■ TASK INSTRUCTIONS ■
Take from the data every line in which the word "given" is found.

• • • •

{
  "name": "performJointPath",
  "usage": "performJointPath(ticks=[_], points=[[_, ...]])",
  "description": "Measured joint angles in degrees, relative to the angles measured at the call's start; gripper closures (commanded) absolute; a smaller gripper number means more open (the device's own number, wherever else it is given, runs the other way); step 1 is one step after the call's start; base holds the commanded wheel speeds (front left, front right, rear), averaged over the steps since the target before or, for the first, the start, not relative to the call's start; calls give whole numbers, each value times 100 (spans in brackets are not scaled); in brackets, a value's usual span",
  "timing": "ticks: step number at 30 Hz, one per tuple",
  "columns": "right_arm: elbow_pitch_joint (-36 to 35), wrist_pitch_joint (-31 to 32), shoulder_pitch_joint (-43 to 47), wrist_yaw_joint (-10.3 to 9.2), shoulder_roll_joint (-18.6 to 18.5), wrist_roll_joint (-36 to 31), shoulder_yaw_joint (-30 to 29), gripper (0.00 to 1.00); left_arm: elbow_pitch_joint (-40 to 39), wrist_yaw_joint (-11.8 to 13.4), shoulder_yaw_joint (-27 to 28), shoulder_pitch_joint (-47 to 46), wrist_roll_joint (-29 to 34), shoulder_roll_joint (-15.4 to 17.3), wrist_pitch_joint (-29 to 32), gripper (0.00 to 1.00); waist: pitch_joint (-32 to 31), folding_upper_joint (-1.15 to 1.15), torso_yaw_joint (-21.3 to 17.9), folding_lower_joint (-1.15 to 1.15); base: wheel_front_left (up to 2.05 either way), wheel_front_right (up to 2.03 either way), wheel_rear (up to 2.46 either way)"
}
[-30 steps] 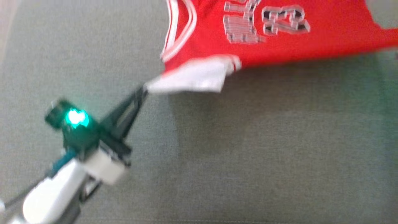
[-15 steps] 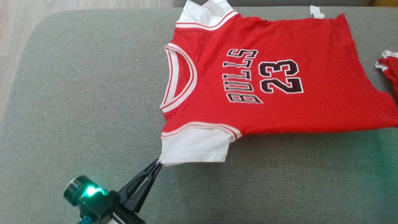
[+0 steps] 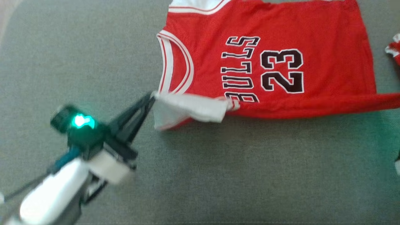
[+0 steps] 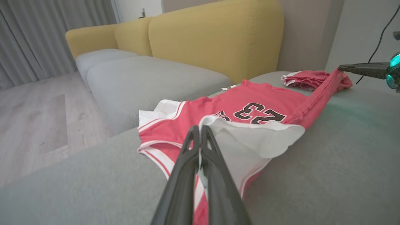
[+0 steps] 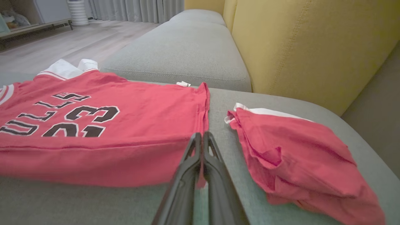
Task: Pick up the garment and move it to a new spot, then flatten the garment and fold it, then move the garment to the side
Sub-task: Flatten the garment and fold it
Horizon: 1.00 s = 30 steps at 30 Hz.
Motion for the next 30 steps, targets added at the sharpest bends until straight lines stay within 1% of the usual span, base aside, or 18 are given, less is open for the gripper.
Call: performJointPath(ticks=[3,9,13,18,19,20,21,24,25,27,30], points=[[144,46,-355,0,-47,-4,65,100,412,-180,-12,-665,99,-162,47,100,198,0,-11,0,0,0,0],[405,47,-1121,0,-222,13,279,100,1121,-361,-64,-1825,285,-358,55,100,598,0,-67,1,0,0,0],[566,46,-1600,0,-328,12,454,100,1508,-412,-210,-2362,326,-443,23,100,824,0,-98,1,0,0,0],[856,53,-2002,0,-349,40,676,100,1976,-421,-432,-2704,316,-635,-168,100,995,0,-74,0,0,0,0],[932,74,-2060,0,-346,93,709,100,2056,-438,-431,-2732,282,-678,-202,79,1009,0,-60,0,0,0,0],[995,79,-2104,0,-344,132,725,59,2145,-460,-431,-2751,245,-716,-235,15,1022,0,-47,0,0,0,0],[1060,80,-2154,0,-344,159,749,0,2232,-460,-427,-2760,190,-748,-275,0,1030,0,-34,0,0,0,0],[1218,38,-2243,0,-333,160,749,0,2373,-459,-402,-2730,36,-834,-372,0,1011,0,3,0,0,0,0],[1261,33,-2267,0,-327,157,747,0,2382,-423,-377,-2685,-18,-853,-402,0,990,0,11,-1,0,0,0],[1350,-89,-2274,0,-322,145,739,0,2385,-291,-296,-2488,-101,-894,-468,0,933,0,22,-1,0,0,0],[1434,-159,-2266,0,-280,142,733,0,2399,-47,-148,-1913,-357,-1014,-516,0,845,0,33,-1,0,0,0]])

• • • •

■ THE COMPLETED TASK ■
  "description": "Measured joint angles in degrees, relative to the angles measured at the call's start; gripper closures (commanded) absolute; a smaller gripper number means more open (the device's own number, wherever else it is given, runs the other way); step 1 is one step after the call's start; base holds the commanded wheel speeds (front left, front right, rear), averaged over the steps since the target before or, for the first, the start, not relative to the call's start; calls give whole numbers, each value times 100 (spans in brackets are not scaled); in brackets, a value's usual span",
Motion for the next 30 steps, targets added at the sharpest bends until straight lines stay within 1% of the usual span, base aside, or 18 are given, less is open for the gripper.

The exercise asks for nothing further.